* It doesn't seem like 316 years ago this week, does it, since Peter the Great returned to Moscow from a trip to Western Europe with a burning desire to modernise the country of his birth. Widespread political, military and social reforms were to follow over the next few years, but Peter knew exactly where to start. Beards.
* The Boyars, the elite noblemen that made up Peter's advisory council, all wore hefty beards. To Peter, this represented orthodoxy and stasis – very much yesterday's fad. So, as they came to welcome him back from his travels that day, he took out a pair of scissors and lopped their beards off.
* This rampant beardism was to gather pace over the next few weeks. He introduced a beard tax, whereby the substantial sum of 100 roubles had to be paid if you wanted to continue wearing your beard. When paid, the bearded man was given a token featuring a picture of a large beard below the words 'The money has been taken', with 'The beard is a superfluous burden' on the flipside as a reminder of the sheer pointlessness of his facial hair.

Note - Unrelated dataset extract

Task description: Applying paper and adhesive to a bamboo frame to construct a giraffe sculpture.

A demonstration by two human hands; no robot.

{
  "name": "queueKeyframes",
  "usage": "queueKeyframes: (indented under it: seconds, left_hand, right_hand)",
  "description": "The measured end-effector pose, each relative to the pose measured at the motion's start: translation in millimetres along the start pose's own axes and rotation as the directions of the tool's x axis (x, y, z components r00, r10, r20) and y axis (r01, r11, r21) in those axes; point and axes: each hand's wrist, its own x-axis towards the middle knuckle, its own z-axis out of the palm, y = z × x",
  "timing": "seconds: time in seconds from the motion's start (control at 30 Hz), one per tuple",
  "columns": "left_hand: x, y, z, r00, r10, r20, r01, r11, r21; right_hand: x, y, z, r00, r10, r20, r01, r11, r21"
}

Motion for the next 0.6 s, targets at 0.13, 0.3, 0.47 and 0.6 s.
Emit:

* The considerable pressure on upper-class men to shave was documented in satirical cartoons of the day, such as 1705's rib-tickling 'Barber Wants To Cut The Religious Schismatic's Beard'. Peasants, of course, couldn't afford 100 roubles and were largely left to roam in a bearded state, unless they wanted to enter cities, in which case they had to cough up the sum of one kopek.
* Peter's antics with scissors would extend to chopping pieces off the long, traditional cloaks in order to push through what he saw as important clothing reforms, but his vicious pogonophobia in particular became a rather bizarre symbol of the Enlightenment. The beard tax was eventually abolished in 1772.